The Breakfast Table

Mixed Motives for Experimental Trials on Kids

Atul, are you, perchance, in addition to being a surgeon, a writer, and a father, also an editor? I promise, I promise, I’m just about finished with the cooking piece! Seriously, I am. But the lag time between filing a story and seeing it in print is out of my control, though I do sometimes whimper obnoxiously when a piece gets held in the dread “bank” too long. You can’t help but figure it must stink.

On the matter of kids and experimental medicine, everybody got much more chary about including minors in clinical studies when 17-year-old Jesse Gelsinger died during a gene therapy trial a year or two ago. Committees were formed, congressional testimony delivered, and the complexities only got knottier. When you’re dealing with kids, of course, you have to worry not only about medical details like whether they metabolize drugs differently than do adults, but also questions of informed consent. Jesse may have been old enough to make an informed choice to participate in a trial, but what about a 6- or 7-year-old? To cite an extreme example: Adult cancer patients often agree to undergo highly experimental therapies that have almost no chance of working for them. That is, they consent to become very big white mice (although the extent to which participants realize just how much like lab animals they have become varies, depending on the researcher). Patients’ motives are mixed—they don’t want to die, and the treatment may, just may, do the trick; and if it fails, they will have done something that could help others down the road. But some of these therapies are quite harrowing, and they make the patients’ last days miserable. So, if you are the parent of a child with a terminal disease, what do you do? Do you agree to subject the child to the experimental therapy and the pain it will bring, if you realize the odds of the kid surviving are woefully small? Do you have the right to do that? It’s a public good, but kids can’t really benefit from the comforting altruistic spirit that infuses an adult patient. Or do you just fool yourself into thinking this long-shot approach could work for your kid, and you have to do something, anything, to help keep the kid alive?

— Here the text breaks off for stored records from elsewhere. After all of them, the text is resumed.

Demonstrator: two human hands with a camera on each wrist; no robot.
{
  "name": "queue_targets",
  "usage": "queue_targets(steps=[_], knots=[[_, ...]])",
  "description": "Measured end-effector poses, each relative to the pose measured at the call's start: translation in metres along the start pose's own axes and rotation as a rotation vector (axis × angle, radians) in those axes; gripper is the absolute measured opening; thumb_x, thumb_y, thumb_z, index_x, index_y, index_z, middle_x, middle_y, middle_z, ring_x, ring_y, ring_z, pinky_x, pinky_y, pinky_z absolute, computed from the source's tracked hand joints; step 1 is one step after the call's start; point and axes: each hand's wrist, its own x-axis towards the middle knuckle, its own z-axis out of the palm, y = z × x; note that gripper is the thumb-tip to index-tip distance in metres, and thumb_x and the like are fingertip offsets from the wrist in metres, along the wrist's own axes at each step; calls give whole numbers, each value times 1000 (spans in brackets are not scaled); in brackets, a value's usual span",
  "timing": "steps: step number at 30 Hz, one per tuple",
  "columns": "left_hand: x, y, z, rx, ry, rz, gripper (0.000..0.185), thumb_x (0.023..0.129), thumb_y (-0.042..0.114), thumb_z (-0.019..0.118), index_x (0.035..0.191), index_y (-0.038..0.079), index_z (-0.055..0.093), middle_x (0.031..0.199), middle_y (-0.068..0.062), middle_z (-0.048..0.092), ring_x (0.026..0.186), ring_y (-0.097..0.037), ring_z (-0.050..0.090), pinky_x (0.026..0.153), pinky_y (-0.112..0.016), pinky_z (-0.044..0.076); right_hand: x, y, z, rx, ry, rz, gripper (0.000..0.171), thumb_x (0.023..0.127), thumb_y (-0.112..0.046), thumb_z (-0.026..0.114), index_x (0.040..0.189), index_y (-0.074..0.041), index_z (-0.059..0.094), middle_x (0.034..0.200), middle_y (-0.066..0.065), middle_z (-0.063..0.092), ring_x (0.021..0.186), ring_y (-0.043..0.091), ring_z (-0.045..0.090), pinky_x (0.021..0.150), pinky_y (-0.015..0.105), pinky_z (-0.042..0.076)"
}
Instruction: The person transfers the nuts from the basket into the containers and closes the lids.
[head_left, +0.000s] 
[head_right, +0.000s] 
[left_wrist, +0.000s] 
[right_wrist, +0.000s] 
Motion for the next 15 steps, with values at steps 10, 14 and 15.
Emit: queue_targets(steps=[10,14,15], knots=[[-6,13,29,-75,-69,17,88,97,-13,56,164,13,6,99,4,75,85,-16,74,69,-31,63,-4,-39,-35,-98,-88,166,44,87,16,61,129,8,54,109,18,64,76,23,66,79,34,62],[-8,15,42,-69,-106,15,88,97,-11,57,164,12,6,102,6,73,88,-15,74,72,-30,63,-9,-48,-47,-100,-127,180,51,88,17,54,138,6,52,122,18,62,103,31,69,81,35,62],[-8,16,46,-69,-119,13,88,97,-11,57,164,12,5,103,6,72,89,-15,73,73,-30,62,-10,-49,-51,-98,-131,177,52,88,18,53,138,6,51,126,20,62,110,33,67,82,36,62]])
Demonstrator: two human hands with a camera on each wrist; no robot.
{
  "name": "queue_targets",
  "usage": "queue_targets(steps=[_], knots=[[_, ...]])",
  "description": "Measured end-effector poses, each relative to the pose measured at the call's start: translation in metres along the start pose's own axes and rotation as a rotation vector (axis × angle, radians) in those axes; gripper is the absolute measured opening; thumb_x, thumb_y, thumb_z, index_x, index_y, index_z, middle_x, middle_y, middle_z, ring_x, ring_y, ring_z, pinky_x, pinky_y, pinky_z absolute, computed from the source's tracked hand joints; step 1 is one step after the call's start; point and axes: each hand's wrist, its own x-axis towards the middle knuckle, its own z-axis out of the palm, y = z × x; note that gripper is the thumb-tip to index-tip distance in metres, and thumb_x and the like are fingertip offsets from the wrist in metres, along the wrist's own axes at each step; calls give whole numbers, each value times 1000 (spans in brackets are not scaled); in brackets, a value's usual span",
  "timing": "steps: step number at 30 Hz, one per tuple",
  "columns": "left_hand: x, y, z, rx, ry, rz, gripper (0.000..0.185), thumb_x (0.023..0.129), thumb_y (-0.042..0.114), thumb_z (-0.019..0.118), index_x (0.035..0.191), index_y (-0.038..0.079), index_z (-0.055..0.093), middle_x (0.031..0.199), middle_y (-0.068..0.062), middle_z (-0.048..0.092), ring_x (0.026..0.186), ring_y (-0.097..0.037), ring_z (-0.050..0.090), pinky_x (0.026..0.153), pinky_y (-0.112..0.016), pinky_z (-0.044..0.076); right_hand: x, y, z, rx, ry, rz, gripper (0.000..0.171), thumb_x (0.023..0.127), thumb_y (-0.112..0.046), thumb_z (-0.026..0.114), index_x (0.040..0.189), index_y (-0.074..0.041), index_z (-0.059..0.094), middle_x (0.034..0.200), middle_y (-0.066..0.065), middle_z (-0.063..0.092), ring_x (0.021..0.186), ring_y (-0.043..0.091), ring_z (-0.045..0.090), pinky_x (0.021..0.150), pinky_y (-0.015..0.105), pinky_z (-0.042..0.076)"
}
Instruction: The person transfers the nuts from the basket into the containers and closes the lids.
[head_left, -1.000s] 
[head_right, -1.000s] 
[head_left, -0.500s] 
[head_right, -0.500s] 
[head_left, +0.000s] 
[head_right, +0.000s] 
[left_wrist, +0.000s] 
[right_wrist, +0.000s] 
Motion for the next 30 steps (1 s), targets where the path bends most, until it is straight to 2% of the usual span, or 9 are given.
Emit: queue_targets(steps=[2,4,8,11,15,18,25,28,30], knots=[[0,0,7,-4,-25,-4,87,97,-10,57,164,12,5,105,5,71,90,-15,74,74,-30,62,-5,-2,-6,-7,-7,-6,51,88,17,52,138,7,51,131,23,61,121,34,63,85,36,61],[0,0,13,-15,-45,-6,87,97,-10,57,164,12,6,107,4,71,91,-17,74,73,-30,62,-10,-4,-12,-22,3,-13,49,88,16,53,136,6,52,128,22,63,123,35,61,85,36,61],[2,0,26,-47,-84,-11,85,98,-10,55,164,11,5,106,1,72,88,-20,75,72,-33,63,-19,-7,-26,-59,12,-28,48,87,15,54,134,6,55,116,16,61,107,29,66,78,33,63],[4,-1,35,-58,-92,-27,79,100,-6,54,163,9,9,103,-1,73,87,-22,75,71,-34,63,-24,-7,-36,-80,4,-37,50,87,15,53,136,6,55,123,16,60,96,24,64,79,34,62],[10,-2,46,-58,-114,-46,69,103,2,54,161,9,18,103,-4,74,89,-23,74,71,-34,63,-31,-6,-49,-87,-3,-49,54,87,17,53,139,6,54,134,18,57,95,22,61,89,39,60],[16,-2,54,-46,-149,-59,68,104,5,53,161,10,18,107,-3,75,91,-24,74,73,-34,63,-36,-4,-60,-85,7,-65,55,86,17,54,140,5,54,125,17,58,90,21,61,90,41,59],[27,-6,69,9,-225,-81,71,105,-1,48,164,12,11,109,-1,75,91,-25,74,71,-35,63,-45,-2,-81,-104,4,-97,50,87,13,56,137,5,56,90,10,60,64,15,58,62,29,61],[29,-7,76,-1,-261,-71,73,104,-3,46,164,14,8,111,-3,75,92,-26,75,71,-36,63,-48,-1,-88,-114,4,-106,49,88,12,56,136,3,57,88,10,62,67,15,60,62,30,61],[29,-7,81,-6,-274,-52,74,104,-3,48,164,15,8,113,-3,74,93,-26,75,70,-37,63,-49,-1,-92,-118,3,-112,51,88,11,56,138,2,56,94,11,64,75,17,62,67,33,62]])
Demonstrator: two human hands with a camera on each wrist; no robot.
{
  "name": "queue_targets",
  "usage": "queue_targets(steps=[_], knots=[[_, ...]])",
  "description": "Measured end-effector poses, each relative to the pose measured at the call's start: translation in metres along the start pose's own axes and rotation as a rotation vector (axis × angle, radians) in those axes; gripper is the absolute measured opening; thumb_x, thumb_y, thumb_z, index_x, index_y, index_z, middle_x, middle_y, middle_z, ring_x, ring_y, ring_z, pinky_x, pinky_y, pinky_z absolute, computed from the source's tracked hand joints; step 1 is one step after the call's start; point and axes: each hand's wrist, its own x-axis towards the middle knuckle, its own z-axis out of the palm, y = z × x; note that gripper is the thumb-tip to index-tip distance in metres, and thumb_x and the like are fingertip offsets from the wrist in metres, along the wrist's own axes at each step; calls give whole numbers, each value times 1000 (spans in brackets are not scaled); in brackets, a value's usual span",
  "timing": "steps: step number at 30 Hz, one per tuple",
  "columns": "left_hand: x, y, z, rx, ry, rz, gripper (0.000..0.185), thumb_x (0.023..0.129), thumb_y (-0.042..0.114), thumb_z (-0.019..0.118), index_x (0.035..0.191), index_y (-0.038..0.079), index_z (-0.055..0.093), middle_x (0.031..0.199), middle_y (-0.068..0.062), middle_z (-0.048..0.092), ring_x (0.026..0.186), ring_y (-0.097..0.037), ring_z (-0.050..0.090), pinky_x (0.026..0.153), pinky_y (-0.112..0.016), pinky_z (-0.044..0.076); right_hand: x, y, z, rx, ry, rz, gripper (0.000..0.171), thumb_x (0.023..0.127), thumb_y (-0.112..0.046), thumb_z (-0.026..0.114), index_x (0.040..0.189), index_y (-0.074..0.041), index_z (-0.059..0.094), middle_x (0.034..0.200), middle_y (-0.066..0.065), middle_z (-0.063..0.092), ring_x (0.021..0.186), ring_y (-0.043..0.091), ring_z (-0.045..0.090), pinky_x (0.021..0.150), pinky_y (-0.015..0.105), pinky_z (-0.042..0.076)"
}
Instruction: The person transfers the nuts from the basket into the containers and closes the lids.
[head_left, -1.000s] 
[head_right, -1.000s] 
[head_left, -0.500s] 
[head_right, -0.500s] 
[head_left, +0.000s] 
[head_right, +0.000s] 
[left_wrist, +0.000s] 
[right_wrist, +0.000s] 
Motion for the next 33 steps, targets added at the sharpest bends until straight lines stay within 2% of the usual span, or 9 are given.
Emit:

Well, these are the sorts of existential dilemmas that keep bioethicists exercising vigorously in their La-Z-Boys. As a surgeon, you must confront them every day, on your feet and in the flesh.

As for whether children should be swept blithely into seemingly innocuous trials to prevent conditions they don’t have—like juvenile delinquency, say, or drug addiction—my libertarian side bristles at the extremes to which society will go to control human behavior. The recent move in a number of high schools to drug test every single kid who so much as attends a sock hop in the afternoon is an example of recasting adolescence as a condition, even a pathology. And is this approach likely to succeed in the most important job of the schools, the community, the nation: teaching kids to be nicer to their parents?

Tomorrow, let’s talk about—Botox for wrinkles!